Wien - Auf DVD wird diese Beethoven-Partnerschaft 2010 anhand aller Symphonien nachzuvollziehen sein. Zu hoffen bleibt, dass sich dabei auch jene mitunter rohe Wucht vermittelt, die Dirigent Christian Thielemann und die Wiener Philharmoniker im Konzert zu erwecken verstehen.

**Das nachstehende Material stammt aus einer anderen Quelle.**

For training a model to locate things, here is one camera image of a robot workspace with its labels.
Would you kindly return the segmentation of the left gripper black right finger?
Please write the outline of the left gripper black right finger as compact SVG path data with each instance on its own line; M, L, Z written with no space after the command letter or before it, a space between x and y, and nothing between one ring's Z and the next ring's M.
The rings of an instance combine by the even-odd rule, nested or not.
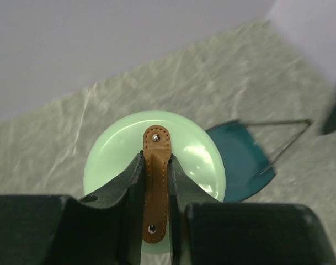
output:
M173 264L336 264L319 217L302 204L222 203L169 159Z

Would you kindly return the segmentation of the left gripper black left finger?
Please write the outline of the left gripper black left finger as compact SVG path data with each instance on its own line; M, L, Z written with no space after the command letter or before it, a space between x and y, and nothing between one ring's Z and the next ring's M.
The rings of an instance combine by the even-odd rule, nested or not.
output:
M81 199L0 195L0 264L139 264L145 159Z

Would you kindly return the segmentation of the steel serving tongs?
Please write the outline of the steel serving tongs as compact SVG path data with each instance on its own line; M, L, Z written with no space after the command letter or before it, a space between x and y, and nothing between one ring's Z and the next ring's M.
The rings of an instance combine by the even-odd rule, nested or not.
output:
M260 171L255 173L252 179L258 178L272 169L281 156L310 128L313 124L311 118L292 119L292 120L276 120L276 121L260 121L260 122L247 122L244 123L247 127L268 127L268 126L298 126L302 125L303 128L294 133L276 149L275 153L269 158L269 162Z

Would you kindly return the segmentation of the green round lid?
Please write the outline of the green round lid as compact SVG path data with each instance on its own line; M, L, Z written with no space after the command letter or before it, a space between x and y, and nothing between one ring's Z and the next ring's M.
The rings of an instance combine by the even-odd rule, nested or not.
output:
M143 233L149 237L142 244L141 263L170 264L168 160L178 159L183 172L202 189L201 200L222 202L222 158L208 134L191 120L171 112L138 112L116 121L97 139L84 169L84 193L114 179L139 152L147 168L148 222Z

Thielemann, als produktiv-nervöser, romantischer Hitzkopf, zieht Beethoven weit ins 19. Jahrhundert. Dabei erzeugt er eine effektvolle Dramaturgie zunächst über einen langen melodischen Atem, also eine Legatoästhetik, die den sanglichen Qualitäten des Orchesters entgegenkommt. Da sind indes auch markante Kontraste: Den fein ausgeleuchteten Details stehen massive Klangentladungen entgegen, die Beethoven in der Achten fast in die Nähe von Bruckner rücken, da Thielemann auf Überpräsenz von Blech setzt.

Diese Wellen aus Klang, in der Achten bei eher langsamen Tempi erzeugt, rechtfertigen sich über markante Intensität. Ein paar Unsauberkeiten nimmt man da gerne in Kauf, schließlich wird man mit risikoreichem, impulsivem Spiel entschädigt. Bei der siebenten Symphonie war Thielemann im Wiener Konzerthaus ein wenig flotter unterwegs, was dem Energetischen ebenfalls zupass kommt.

In Summe: Frappante Unmittelbarkeit und der Eindruck, Werke würden im Augenblick ihrer Interpretation neu geboren. Eine schönere Musikillusion existiert nicht. (Ljubiša Tošic/DER STANDARD, Printausgabe, 16. 11. 2009)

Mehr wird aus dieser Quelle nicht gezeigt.